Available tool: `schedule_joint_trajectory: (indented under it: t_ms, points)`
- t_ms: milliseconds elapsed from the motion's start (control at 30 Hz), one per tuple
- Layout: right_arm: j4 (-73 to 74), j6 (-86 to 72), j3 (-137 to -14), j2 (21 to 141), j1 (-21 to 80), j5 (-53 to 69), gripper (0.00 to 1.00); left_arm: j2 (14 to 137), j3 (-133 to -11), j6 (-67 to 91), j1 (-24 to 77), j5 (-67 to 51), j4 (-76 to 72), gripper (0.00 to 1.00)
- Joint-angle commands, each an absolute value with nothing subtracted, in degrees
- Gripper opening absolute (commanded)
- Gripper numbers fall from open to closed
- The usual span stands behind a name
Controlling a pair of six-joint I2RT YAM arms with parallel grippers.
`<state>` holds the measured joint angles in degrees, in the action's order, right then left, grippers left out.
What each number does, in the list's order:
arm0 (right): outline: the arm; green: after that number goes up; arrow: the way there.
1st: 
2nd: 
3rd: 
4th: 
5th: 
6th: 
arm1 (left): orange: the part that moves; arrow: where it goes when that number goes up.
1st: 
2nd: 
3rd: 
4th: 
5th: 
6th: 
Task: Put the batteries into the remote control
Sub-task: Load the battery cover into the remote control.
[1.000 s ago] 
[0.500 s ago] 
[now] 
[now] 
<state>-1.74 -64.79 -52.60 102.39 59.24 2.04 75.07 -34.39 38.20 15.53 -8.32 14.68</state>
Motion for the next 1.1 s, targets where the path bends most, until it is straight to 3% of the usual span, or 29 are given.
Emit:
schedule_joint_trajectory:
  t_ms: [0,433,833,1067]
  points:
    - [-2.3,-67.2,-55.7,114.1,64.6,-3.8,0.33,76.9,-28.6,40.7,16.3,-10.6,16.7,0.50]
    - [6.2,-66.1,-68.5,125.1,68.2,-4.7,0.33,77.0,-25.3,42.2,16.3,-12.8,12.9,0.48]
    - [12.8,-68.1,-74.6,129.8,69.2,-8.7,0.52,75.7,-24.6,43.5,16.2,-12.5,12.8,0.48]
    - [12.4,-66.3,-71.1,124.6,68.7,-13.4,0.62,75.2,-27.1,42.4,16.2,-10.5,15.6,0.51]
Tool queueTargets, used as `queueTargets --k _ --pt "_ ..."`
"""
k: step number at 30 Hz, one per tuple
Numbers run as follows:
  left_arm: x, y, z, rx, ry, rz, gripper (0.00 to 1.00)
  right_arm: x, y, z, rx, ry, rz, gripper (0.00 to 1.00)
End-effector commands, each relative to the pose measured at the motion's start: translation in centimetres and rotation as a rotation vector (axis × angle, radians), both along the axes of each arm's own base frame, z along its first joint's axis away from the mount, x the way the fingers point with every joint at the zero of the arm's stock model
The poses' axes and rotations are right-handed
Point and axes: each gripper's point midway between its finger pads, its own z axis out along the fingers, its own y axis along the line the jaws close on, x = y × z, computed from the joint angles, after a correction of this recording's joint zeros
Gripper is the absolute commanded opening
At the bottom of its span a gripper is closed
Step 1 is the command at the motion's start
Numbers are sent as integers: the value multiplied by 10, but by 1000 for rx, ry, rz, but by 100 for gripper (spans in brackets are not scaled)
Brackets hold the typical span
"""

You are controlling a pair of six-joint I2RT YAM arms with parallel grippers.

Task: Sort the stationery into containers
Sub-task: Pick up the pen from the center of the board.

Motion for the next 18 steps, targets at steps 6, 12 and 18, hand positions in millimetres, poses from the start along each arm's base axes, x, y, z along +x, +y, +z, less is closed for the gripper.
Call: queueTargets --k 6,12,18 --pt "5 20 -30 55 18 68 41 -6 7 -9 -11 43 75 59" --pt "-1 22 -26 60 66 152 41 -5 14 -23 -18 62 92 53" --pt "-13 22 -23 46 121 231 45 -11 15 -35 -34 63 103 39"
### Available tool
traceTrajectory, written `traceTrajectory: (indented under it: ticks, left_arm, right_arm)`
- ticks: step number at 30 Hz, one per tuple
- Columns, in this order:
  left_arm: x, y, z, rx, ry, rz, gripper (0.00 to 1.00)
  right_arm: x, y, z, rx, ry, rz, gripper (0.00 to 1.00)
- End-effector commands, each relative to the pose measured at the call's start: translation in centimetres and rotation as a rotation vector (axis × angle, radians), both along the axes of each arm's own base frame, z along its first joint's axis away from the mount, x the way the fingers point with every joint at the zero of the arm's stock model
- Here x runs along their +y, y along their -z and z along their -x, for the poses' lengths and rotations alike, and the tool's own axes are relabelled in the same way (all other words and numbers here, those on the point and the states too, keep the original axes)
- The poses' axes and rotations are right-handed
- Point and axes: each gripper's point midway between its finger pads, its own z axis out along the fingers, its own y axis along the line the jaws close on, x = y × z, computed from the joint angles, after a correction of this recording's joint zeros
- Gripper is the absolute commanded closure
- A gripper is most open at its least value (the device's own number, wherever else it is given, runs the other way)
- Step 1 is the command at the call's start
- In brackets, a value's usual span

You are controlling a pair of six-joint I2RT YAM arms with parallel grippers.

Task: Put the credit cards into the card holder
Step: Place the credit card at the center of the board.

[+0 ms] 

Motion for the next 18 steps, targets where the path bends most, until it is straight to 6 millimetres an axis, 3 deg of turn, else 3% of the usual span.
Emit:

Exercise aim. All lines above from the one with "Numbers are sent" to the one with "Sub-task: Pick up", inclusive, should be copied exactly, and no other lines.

Result of this exercise.
Numbers are sent as integers: the value multiplied by 10, but by 1000 for rx, ry, rz, but by 100 for gripper (spans in brackets are not scaled)
Brackets hold the typical span
"""

You are controlling a pair of six-joint I2RT YAM arms with parallel grippers.

Task: Sort the stationery into containers
Sub-task: Pick up the pen from the center of the board.

This response is done.